[Dataset records]
□ □ □
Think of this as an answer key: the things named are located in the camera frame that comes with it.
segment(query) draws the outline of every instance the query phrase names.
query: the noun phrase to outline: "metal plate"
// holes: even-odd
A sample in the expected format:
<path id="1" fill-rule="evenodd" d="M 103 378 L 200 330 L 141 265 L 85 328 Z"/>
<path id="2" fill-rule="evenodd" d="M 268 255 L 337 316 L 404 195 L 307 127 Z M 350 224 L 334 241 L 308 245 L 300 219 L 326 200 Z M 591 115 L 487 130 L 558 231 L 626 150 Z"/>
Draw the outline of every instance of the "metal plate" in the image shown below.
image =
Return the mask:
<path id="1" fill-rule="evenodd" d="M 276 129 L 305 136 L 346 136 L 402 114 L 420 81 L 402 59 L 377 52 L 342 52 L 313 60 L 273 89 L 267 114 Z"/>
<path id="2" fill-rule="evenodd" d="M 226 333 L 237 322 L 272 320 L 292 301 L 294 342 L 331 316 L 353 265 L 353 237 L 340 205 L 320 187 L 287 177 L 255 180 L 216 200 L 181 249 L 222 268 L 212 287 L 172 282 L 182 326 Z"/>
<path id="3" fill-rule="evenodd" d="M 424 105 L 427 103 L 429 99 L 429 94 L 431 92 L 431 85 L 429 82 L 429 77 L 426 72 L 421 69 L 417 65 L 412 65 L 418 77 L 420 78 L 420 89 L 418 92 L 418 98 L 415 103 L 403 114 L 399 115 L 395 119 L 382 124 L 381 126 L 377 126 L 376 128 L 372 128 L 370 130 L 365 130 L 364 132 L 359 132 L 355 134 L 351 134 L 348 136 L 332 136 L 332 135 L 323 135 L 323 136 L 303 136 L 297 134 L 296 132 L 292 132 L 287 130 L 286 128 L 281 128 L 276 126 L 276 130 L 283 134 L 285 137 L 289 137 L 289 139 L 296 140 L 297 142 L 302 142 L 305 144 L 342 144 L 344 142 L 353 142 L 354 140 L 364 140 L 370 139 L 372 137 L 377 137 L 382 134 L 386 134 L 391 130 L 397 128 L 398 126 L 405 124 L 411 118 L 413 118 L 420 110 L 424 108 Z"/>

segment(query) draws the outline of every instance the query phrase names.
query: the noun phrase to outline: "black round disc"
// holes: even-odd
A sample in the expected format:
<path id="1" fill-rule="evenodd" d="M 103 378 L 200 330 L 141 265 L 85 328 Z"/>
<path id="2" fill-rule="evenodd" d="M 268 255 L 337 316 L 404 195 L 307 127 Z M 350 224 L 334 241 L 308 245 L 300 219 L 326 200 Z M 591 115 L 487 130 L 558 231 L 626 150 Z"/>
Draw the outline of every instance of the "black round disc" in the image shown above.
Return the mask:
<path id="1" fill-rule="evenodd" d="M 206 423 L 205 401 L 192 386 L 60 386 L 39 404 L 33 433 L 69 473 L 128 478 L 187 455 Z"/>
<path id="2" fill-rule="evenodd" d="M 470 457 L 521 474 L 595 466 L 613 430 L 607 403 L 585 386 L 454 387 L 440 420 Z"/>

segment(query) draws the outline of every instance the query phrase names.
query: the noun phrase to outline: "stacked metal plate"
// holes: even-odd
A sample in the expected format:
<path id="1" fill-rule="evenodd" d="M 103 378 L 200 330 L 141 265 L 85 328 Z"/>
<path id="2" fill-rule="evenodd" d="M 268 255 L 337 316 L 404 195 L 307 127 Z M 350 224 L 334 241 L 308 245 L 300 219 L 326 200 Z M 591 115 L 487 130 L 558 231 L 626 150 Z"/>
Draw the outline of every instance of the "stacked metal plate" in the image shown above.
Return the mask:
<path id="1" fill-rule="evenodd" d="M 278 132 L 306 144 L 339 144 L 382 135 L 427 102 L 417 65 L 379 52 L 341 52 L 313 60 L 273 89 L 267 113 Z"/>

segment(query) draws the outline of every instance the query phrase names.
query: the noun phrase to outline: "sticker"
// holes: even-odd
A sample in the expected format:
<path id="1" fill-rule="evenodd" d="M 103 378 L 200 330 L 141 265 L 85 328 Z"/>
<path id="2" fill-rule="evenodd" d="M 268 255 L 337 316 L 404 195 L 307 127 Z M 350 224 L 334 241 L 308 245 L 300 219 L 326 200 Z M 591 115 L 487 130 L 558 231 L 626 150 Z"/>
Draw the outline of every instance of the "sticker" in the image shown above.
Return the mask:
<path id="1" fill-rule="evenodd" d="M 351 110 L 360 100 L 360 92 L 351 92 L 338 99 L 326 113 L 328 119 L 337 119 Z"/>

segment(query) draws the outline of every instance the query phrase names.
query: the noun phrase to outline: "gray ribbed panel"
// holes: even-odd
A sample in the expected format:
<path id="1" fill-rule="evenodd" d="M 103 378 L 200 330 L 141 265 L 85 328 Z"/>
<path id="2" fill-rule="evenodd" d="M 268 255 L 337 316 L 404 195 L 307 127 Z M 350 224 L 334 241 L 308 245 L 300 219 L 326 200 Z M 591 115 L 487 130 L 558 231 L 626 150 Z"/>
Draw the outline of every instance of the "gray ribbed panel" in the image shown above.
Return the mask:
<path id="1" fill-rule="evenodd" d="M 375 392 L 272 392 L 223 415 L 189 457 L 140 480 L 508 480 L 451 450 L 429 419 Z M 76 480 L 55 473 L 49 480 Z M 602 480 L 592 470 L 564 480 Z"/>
□ □ □
Activity:
Leaving nothing out, print each line above exactly.

Answer:
Think of this as an answer key: the things named are located in the camera frame that comes with it.
segment(query) draws the outline of every instance the query phrase names.
query: the noun phrase to outline: "metal plate"
// holes: even-odd
A sample in the expected format:
<path id="1" fill-rule="evenodd" d="M 103 378 L 200 330 L 141 265 L 85 328 Z"/>
<path id="2" fill-rule="evenodd" d="M 268 255 L 337 316 L 404 195 L 307 127 Z M 350 224 L 334 241 L 308 245 L 300 219 L 326 200 Z M 591 115 L 487 130 L 558 231 L 626 150 Z"/>
Draw the outline of every instance of the "metal plate" in the image shown below.
image =
Return the mask:
<path id="1" fill-rule="evenodd" d="M 276 129 L 305 136 L 346 136 L 402 114 L 420 81 L 402 59 L 377 52 L 342 52 L 313 60 L 273 89 L 267 114 Z"/>
<path id="2" fill-rule="evenodd" d="M 226 333 L 237 322 L 272 320 L 292 301 L 294 342 L 331 316 L 353 265 L 353 237 L 340 205 L 320 187 L 287 177 L 255 180 L 216 200 L 181 249 L 222 268 L 212 287 L 172 282 L 182 326 Z"/>
<path id="3" fill-rule="evenodd" d="M 424 105 L 427 103 L 429 99 L 429 94 L 431 92 L 431 85 L 429 82 L 429 77 L 426 72 L 421 69 L 417 65 L 412 65 L 418 77 L 420 78 L 420 89 L 418 92 L 418 98 L 415 103 L 403 114 L 399 115 L 395 119 L 382 124 L 381 126 L 377 126 L 376 128 L 372 128 L 370 130 L 365 130 L 364 132 L 359 132 L 355 134 L 351 134 L 348 136 L 332 136 L 332 135 L 323 135 L 323 136 L 303 136 L 297 134 L 296 132 L 292 132 L 287 130 L 286 128 L 281 128 L 276 126 L 276 130 L 283 134 L 285 137 L 289 137 L 289 139 L 296 140 L 297 142 L 302 142 L 305 144 L 342 144 L 344 142 L 353 142 L 354 140 L 364 140 L 370 139 L 372 137 L 377 137 L 382 134 L 386 134 L 391 130 L 397 128 L 398 126 L 405 124 L 411 118 L 413 118 L 420 110 L 424 108 Z"/>

segment(query) draws the outline of every instance the query phrase names.
query: the noun phrase to outline: "black round disc"
// holes: even-odd
A sample in the expected format:
<path id="1" fill-rule="evenodd" d="M 103 378 L 200 330 L 141 265 L 85 328 Z"/>
<path id="2" fill-rule="evenodd" d="M 268 255 L 337 316 L 404 195 L 307 127 Z M 350 224 L 334 241 L 308 245 L 300 219 L 326 200 Z M 591 115 L 487 130 L 558 231 L 626 150 Z"/>
Draw the outline of every instance of the "black round disc" in the image shown above.
Return the mask:
<path id="1" fill-rule="evenodd" d="M 206 423 L 205 401 L 192 386 L 60 386 L 39 404 L 33 433 L 69 473 L 128 478 L 187 455 Z"/>
<path id="2" fill-rule="evenodd" d="M 470 457 L 521 474 L 595 466 L 613 430 L 607 403 L 585 386 L 454 387 L 440 420 Z"/>

segment(query) draws the outline of every instance the query phrase names.
query: the noun phrase to outline: "stacked metal plate"
// holes: even-odd
A sample in the expected format:
<path id="1" fill-rule="evenodd" d="M 103 378 L 200 330 L 141 265 L 85 328 Z"/>
<path id="2" fill-rule="evenodd" d="M 268 255 L 337 316 L 404 195 L 307 127 Z M 350 224 L 334 241 L 308 245 L 300 219 L 326 200 Z M 591 115 L 487 130 L 558 231 L 626 150 Z"/>
Draw the outline of every instance of the "stacked metal plate" in the image shown above.
Return the mask:
<path id="1" fill-rule="evenodd" d="M 278 132 L 306 144 L 339 144 L 382 135 L 427 102 L 417 65 L 379 52 L 341 52 L 313 60 L 273 89 L 267 113 Z"/>

segment(query) draws the outline of every instance the query phrase names.
query: the noun phrase to outline: "sticker"
// holes: even-odd
A sample in the expected format:
<path id="1" fill-rule="evenodd" d="M 103 378 L 200 330 L 141 265 L 85 328 Z"/>
<path id="2" fill-rule="evenodd" d="M 268 255 L 337 316 L 404 195 L 307 127 Z M 350 224 L 334 241 L 308 245 L 300 219 L 326 200 Z M 591 115 L 487 130 L 558 231 L 626 150 Z"/>
Draw the outline of every instance of the "sticker" in the image shown above.
Return the mask:
<path id="1" fill-rule="evenodd" d="M 351 110 L 360 100 L 360 92 L 351 92 L 338 99 L 326 113 L 328 119 L 337 119 Z"/>

segment(query) draws the outline of every instance the query phrase names.
query: the noun phrase to outline: "gray ribbed panel"
// holes: even-odd
A sample in the expected format:
<path id="1" fill-rule="evenodd" d="M 103 378 L 200 330 L 141 265 L 85 328 Z"/>
<path id="2" fill-rule="evenodd" d="M 268 255 L 337 316 L 404 195 L 307 127 Z M 350 224 L 334 241 L 308 245 L 300 219 L 326 200 Z M 591 115 L 487 130 L 558 231 L 626 150 Z"/>
Draw the outline of every instance of the "gray ribbed panel" in the image shown above.
Return the mask:
<path id="1" fill-rule="evenodd" d="M 375 392 L 272 392 L 223 415 L 189 457 L 140 480 L 508 480 L 451 450 L 429 419 Z M 76 480 L 55 473 L 49 480 Z M 602 480 L 592 470 L 564 480 Z"/>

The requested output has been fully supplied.